Panic two – how were we going to get from the caravan site to the venue, which was on the other side of Birmingham? To be honest I’d assumed we’d use public transport. Further investigation revealed train stations near the site and the venue but the need for two trains and a walk to get from one to the other and a warning that the last train left the venue before the end of the evening session! Well, that’s helpful (or similar) thought I. We were warned that there was no parking at the venue. Could we perhaps drive to a station and then pick up public transport? That of course didn’t solve the trains not running late enough issue. Could we park in the road anywhere up to a couple of miles away and walk in? Possibly but panic three would these roads be residents only parking? It seemed that it was possible to book a spot at a park and ride at significant cost. The most convenient one was already fully booked but I managed to get three spots at a further distant park and ride. More ticket downloading to negotiate. Said tickets and the website warned that we must arrive in out allotted time slot or risk not being allowed to park.

I checked the what you are allowed to take into the venue regulations carefully. Then I noticed something to engender panic four. If you downloaded your tickets more than once only the most recent one would be valid as a new barcode would be generated each time. I wasn’t convinced that this would actually be the case but supposing it was? Supposing I hadn’t printed the latest version. Maybe I should download them again. Oh dear, there were warnings that if you repeatedly tried to download it wouldn’t work.
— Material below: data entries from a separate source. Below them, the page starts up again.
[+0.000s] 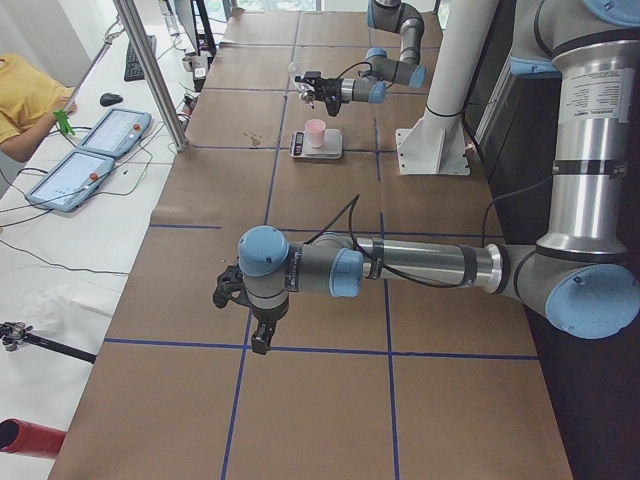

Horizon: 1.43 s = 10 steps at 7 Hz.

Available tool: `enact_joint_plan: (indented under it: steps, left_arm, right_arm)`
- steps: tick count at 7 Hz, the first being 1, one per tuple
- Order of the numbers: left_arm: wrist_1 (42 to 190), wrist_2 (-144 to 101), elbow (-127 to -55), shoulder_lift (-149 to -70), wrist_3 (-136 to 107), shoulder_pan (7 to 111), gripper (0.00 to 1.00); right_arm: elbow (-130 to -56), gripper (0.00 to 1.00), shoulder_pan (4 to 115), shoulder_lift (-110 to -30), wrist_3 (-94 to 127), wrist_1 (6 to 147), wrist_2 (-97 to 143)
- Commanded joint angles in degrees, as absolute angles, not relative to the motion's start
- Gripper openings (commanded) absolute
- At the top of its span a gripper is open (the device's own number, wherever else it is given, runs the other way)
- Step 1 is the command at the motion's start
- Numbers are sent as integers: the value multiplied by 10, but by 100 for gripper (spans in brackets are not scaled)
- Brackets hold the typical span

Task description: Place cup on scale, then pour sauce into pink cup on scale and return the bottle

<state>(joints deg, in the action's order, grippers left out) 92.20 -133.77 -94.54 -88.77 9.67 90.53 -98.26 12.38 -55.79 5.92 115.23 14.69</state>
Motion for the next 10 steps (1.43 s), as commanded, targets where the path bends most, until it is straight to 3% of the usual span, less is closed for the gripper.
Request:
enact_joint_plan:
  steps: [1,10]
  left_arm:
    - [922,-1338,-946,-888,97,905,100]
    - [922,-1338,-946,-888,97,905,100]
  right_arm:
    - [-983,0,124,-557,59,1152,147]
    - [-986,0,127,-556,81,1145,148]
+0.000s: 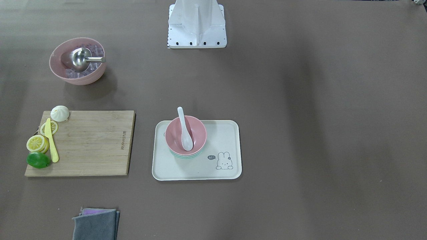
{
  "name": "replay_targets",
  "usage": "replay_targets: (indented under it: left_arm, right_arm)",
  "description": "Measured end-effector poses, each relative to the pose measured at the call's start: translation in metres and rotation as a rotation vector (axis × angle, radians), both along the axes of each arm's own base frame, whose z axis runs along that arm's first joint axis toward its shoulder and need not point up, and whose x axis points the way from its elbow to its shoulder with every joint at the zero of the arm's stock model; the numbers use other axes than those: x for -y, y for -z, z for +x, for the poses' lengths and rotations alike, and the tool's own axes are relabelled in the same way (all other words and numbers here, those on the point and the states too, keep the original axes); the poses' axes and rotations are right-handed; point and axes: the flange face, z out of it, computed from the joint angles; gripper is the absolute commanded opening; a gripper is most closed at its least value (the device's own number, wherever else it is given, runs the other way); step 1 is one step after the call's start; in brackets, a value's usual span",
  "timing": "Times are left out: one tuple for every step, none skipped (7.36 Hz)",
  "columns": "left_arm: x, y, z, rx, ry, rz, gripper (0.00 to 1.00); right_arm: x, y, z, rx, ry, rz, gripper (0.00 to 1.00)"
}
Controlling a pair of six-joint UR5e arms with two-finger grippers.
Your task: Stack pink bowl on green and place spoon
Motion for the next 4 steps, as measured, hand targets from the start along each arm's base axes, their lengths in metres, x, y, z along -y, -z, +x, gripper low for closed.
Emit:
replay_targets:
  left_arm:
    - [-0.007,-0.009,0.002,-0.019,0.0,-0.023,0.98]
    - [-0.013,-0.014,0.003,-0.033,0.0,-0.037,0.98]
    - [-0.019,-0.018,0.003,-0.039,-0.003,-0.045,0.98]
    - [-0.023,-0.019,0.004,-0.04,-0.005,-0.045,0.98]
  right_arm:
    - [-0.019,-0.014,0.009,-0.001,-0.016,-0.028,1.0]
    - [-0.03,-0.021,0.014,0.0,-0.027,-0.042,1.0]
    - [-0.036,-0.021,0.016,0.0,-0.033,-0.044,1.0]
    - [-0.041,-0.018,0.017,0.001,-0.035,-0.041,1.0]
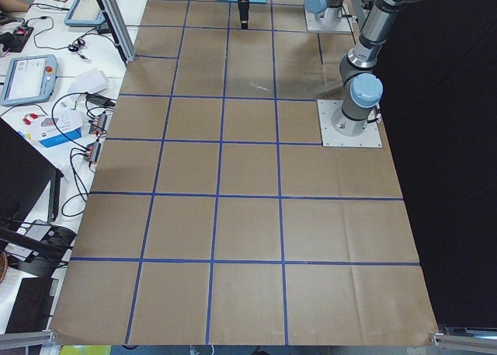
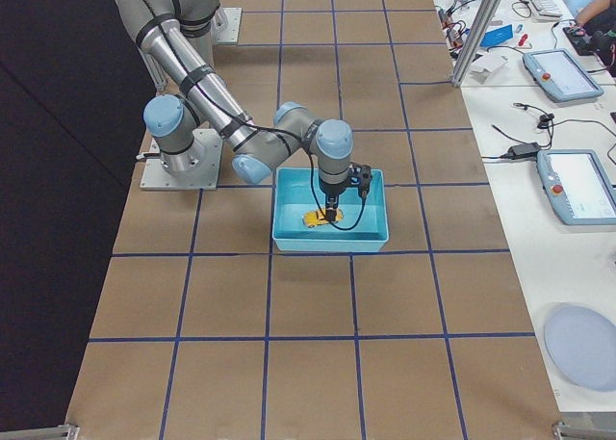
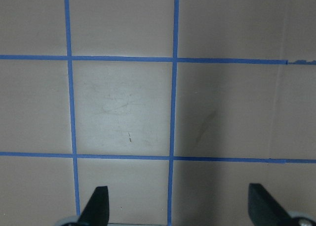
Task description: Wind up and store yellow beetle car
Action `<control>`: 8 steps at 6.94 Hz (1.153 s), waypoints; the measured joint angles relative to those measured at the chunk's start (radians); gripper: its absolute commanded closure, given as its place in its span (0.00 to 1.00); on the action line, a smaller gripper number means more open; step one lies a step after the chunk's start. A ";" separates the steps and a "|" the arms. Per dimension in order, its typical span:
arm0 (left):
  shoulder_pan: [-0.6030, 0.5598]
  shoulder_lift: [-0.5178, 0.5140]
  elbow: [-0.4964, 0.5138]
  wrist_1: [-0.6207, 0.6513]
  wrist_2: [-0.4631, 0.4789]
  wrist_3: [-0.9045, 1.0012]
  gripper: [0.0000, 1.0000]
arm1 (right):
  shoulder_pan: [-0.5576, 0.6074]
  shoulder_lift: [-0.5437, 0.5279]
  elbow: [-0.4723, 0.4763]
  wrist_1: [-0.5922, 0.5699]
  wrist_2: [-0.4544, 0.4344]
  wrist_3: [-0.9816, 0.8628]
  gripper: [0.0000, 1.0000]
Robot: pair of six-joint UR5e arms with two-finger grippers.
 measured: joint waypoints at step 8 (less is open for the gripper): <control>0.001 -0.001 0.000 0.001 0.000 0.000 0.00 | 0.573 -0.105 -0.421 0.487 -0.012 0.348 0.07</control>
Nonetheless, I decided to risk downloading again. By this time, my computer had died a sad and stress inducing death and I was working on a combination of two replacement machines. These are a borrowed laptop that I could use to access websites, as I could persuade it to remember my passwords but it had all the wrong software and didn’t connect to my printer and a tiny broken netbook with no memory (so won’t update) but does at least have the right software even though it doesn’t use the same browser. Undaunted by swapping from machine to machine I reprinted the tickets, making sure I saved the originals ‘just in case’.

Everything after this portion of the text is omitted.